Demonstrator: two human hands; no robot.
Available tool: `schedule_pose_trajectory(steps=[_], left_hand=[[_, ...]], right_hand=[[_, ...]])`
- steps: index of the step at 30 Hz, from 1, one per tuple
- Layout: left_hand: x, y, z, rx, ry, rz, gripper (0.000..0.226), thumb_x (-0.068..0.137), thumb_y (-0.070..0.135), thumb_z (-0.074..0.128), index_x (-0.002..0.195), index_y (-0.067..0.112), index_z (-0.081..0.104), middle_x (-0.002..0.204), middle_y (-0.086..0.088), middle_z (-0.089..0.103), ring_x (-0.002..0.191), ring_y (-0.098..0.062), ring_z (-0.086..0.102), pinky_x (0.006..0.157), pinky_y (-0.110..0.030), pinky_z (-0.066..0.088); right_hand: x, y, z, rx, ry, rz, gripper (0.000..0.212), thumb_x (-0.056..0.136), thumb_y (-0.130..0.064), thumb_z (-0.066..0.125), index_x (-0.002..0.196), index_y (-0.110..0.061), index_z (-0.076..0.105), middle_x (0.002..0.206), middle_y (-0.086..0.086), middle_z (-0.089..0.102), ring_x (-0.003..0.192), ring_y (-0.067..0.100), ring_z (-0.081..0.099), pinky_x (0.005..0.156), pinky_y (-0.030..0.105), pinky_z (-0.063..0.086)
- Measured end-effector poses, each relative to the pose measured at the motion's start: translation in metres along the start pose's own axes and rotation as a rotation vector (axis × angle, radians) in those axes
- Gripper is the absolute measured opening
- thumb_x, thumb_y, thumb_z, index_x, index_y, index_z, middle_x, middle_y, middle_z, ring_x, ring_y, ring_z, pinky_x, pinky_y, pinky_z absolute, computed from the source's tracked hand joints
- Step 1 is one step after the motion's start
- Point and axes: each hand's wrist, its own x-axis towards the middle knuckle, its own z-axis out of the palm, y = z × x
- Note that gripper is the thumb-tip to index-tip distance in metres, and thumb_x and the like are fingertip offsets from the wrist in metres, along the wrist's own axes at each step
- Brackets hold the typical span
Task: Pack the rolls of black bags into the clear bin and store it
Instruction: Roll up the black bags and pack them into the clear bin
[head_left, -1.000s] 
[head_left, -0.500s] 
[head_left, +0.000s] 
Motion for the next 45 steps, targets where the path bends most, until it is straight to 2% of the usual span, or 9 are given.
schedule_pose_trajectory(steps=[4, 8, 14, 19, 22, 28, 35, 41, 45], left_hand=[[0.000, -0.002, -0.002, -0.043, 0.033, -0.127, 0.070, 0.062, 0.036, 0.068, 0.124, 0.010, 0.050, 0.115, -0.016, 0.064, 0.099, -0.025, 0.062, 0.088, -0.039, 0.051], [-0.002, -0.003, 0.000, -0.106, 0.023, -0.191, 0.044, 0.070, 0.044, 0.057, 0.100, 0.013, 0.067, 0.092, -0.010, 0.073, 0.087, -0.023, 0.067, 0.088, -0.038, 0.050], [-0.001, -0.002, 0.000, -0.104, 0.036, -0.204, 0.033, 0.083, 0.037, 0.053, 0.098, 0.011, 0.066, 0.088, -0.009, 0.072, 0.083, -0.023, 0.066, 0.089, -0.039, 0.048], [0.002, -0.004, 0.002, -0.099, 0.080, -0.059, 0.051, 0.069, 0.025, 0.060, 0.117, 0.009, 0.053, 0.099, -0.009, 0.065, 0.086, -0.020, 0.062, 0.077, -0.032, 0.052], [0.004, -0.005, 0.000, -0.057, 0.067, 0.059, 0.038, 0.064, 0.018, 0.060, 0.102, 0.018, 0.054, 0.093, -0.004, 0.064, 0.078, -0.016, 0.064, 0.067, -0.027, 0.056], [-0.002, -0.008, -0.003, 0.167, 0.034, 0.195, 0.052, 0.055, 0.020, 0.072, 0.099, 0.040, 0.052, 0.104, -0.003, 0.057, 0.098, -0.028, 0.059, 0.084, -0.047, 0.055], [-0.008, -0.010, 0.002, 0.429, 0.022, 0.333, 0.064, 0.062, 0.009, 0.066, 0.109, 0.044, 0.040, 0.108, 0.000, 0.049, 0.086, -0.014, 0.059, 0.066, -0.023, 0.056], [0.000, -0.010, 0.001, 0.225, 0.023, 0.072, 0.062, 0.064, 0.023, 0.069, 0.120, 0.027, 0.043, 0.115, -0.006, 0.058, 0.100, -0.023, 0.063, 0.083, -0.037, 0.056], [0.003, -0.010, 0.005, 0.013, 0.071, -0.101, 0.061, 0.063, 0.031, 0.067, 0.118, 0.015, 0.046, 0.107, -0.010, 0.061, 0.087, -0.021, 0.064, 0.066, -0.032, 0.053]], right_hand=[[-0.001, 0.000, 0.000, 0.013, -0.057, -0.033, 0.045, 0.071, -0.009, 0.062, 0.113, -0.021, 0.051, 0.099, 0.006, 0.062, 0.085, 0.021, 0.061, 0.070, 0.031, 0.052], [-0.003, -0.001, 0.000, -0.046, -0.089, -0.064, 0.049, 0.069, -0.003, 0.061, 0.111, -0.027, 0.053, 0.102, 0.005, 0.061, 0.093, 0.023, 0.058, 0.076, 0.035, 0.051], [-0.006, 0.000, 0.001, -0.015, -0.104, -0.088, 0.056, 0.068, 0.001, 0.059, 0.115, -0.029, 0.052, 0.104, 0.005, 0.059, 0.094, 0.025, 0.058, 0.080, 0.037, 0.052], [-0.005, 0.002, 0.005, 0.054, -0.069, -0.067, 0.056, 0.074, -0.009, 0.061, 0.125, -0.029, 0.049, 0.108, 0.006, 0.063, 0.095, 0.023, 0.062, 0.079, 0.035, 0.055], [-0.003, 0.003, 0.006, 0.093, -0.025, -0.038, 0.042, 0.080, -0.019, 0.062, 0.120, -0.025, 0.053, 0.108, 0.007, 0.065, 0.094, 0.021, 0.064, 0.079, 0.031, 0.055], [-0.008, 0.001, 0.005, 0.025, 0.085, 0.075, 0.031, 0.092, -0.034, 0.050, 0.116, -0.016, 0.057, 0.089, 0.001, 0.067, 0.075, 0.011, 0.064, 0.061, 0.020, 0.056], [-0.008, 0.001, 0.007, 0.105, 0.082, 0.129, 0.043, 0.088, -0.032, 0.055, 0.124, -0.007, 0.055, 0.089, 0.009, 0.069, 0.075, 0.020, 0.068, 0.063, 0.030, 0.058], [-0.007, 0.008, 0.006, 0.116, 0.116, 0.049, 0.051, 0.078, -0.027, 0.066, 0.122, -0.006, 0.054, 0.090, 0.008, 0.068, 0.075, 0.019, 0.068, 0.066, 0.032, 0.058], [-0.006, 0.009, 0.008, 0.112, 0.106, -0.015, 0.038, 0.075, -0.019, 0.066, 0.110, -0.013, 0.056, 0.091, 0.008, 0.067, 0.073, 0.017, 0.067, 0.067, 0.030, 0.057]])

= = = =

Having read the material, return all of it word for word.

Demonstrator: two human hands; no robot.
Available tool: `schedule_pose_trajectory(steps=[_], left_hand=[[_, ...]], right_hand=[[_, ...]])`
- steps: index of the step at 30 Hz, from 1, one per tuple
- Layout: left_hand: x, y, z, rx, ry, rz, gripper (0.000..0.226), thumb_x (-0.068..0.137), thumb_y (-0.070..0.135), thumb_z (-0.074..0.128), index_x (-0.002..0.195), index_y (-0.067..0.112), index_z (-0.081..0.104), middle_x (-0.002..0.204), middle_y (-0.086..0.088), middle_z (-0.089..0.103), ring_x (-0.002..0.191), ring_y (-0.098..0.062), ring_z (-0.086..0.102), pinky_x (0.006..0.157), pinky_y (-0.110..0.030), pinky_z (-0.066..0.088); right_hand: x, y, z, rx, ry, rz, gripper (0.000..0.212), thumb_x (-0.056..0.136), thumb_y (-0.130..0.064), thumb_z (-0.066..0.125), index_x (-0.002..0.196), index_y (-0.110..0.061), index_z (-0.076..0.105), middle_x (0.002..0.206), middle_y (-0.086..0.086), middle_z (-0.089..0.102), ring_x (-0.003..0.192), ring_y (-0.067..0.100), ring_z (-0.081..0.099), pinky_x (0.005..0.156), pinky_y (-0.030..0.105), pinky_z (-0.063..0.086)
- Measured end-effector poses, each relative to the pose measured at the motion's start: translation in metres along the start pose's own axes and rotation as a rotation vector (axis × angle, radians) in those axes
- Gripper is the absolute measured opening
- thumb_x, thumb_y, thumb_z, index_x, index_y, index_z, middle_x, middle_y, middle_z, ring_x, ring_y, ring_z, pinky_x, pinky_y, pinky_z absolute, computed from the source's tracked hand joints
- Step 1 is one step after the motion's start
- Point and axes: each hand's wrist, its own x-axis towards the middle knuckle, its own z-axis out of the palm, y = z × x
- Note that gripper is the thumb-tip to index-tip distance in metres, and thumb_x and the like are fingertip offsets from the wrist in metres, along the wrist's own axes at each step
- Brackets hold the typical span
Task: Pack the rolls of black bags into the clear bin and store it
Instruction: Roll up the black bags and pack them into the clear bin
[head_left, -1.000s] 
[head_left, -0.500s] 
[head_left, +0.000s] 
Motion for the next 45 steps, targets where the path bends most, until it is straight to 2% of the usual span, or 9 are given.
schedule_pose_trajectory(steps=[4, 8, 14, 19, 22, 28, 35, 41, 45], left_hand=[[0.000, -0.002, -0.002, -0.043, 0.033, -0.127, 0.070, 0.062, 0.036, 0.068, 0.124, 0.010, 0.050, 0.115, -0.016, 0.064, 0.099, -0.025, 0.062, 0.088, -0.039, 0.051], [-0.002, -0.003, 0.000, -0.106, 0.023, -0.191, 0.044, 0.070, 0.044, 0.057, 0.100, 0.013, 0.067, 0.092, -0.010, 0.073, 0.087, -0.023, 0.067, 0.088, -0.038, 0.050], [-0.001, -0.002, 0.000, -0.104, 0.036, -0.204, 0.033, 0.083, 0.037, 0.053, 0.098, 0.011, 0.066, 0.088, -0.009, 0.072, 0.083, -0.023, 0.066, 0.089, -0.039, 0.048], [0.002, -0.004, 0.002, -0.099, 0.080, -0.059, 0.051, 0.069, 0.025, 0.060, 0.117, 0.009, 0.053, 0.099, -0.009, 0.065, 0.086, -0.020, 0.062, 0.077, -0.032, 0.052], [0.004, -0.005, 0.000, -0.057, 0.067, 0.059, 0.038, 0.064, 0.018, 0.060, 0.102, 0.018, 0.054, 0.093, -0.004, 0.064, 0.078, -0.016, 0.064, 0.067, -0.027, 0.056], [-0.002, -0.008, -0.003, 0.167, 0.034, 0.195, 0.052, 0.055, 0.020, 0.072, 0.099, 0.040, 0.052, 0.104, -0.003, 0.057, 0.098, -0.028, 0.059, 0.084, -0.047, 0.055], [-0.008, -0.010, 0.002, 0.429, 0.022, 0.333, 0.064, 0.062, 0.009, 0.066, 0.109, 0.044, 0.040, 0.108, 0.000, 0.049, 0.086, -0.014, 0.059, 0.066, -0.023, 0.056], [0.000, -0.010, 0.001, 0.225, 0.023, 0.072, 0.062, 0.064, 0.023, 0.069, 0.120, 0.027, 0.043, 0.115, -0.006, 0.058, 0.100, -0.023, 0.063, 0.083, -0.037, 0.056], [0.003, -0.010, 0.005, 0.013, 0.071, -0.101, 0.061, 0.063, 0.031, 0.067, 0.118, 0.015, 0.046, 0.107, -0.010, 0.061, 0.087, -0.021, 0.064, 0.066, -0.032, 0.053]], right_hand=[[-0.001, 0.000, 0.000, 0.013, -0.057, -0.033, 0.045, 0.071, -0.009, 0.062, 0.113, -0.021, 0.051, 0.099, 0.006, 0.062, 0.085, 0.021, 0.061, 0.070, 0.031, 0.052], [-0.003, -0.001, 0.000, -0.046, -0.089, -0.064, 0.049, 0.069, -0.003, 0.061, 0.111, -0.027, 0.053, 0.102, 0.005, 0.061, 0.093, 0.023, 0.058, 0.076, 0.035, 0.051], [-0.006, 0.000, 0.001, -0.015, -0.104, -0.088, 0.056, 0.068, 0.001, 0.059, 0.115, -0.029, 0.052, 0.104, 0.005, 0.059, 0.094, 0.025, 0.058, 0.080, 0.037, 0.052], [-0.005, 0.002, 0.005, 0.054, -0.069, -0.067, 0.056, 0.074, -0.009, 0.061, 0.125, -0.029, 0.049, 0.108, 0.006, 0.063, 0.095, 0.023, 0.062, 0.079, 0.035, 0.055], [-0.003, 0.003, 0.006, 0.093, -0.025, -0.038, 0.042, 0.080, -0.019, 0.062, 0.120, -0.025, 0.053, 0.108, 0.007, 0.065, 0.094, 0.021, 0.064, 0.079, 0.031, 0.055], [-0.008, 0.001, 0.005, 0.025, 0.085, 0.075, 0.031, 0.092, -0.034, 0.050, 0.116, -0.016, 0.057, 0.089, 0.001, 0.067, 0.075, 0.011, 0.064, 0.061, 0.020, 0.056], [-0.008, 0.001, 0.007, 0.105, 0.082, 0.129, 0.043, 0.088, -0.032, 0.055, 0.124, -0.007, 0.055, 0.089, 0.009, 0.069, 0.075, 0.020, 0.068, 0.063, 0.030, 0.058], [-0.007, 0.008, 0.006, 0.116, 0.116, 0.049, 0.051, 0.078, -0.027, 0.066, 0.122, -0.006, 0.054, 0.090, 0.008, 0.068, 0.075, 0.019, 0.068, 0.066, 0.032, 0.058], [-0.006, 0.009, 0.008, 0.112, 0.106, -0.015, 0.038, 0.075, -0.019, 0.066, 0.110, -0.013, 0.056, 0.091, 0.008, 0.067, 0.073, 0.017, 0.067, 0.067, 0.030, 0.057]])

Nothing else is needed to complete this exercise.